> _Work item_
Repeat the data precisely as given.

> _The input_
###

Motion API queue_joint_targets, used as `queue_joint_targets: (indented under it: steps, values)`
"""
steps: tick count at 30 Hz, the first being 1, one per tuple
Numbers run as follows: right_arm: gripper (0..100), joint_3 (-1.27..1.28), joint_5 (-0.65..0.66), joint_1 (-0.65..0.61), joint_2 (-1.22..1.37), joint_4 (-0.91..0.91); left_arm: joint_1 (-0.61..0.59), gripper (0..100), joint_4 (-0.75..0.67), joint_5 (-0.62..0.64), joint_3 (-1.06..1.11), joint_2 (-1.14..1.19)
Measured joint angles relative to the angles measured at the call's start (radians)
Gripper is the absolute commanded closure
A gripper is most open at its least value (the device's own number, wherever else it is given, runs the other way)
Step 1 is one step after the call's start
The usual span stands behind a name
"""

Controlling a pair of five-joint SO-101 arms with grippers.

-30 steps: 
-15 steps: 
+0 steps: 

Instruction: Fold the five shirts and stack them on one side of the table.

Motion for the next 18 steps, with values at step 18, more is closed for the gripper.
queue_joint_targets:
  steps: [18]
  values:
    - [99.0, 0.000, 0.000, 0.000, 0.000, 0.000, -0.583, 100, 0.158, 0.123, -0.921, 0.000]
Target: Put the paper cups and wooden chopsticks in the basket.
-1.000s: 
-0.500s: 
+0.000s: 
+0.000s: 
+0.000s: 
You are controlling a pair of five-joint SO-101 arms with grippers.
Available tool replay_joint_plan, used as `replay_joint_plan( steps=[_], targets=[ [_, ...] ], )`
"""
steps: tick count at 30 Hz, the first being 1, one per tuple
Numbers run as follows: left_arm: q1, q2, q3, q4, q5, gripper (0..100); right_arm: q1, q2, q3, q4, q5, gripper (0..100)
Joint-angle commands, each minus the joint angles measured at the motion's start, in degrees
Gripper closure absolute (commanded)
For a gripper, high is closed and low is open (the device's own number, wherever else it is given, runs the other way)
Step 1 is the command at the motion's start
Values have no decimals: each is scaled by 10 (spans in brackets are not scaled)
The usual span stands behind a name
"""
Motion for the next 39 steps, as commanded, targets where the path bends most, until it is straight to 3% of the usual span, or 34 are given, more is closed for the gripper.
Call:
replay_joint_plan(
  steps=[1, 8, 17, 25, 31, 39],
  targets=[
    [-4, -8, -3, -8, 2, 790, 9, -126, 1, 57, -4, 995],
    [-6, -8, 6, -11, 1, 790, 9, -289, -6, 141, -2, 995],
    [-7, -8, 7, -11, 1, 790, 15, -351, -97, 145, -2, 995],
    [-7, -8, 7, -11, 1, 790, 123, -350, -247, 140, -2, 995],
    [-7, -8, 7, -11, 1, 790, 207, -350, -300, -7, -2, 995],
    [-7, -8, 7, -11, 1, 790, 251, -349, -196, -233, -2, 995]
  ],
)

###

> _Worked solution_
Motion API queue_joint_targets, used as `queue_joint_targets: (indented under it: steps, values)`
"""
steps: tick count at 30 Hz, the first being 1, one per tuple
Numbers run as follows: right_arm: gripper (0..100), joint_3 (-1.27..1.28), joint_5 (-0.65..0.66), joint_1 (-0.65..0.61), joint_2 (-1.22..1.37), joint_4 (-0.91..0.91); left_arm: joint_1 (-0.61..0.59), gripper (0..100), joint_4 (-0.75..0.67), joint_5 (-0.62..0.64), joint_3 (-1.06..1.11), joint_2 (-1.14..1.19)
Measured joint angles relative to the angles measured at the call's start (radians)
Gripper is the absolute commanded closure
A gripper is most open at its least value (the device's own number, wherever else it is given, runs the other way)
Step 1 is one step after the call's start
The usual span stands behind a name
"""

Controlling a pair of five-joint SO-101 arms with grippers.

-30 steps: 
-15 steps: 
+0 steps: 

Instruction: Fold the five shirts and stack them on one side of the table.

Motion for the next 18 steps, with values at step 18, more is closed for the gripper.
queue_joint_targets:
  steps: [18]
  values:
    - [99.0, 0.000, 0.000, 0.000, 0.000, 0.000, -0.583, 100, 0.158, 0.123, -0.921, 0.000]
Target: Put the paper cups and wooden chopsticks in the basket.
-1.000s: 
-0.500s: 
+0.000s: 
+0.000s: 
+0.000s: 
You are controlling a pair of five-joint SO-101 arms with grippers.
Available tool replay_joint_plan, used as `replay_joint_plan( steps=[_], targets=[ [_, ...] ], )`
"""
steps: tick count at 30 Hz, the first being 1, one per tuple
Numbers run as follows: left_arm: q1, q2, q3, q4, q5, gripper (0..100); right_arm: q1, q2, q3, q4, q5, gripper (0..100)
Joint-angle commands, each minus the joint angles measured at the motion's start, in degrees
Gripper closure absolute (commanded)
For a gripper, high is closed and low is open (the device's own number, wherever else it is given, runs the other way)
Step 1 is the command at the motion's start
Values have no decimals: each is scaled by 10 (spans in brackets are not scaled)
The usual span stands behind a name
"""
Motion for the next 39 steps, as commanded, targets where the path bends most, until it is straight to 3% of the usual span, or 34 are given, more is closed for the gripper.
Call:
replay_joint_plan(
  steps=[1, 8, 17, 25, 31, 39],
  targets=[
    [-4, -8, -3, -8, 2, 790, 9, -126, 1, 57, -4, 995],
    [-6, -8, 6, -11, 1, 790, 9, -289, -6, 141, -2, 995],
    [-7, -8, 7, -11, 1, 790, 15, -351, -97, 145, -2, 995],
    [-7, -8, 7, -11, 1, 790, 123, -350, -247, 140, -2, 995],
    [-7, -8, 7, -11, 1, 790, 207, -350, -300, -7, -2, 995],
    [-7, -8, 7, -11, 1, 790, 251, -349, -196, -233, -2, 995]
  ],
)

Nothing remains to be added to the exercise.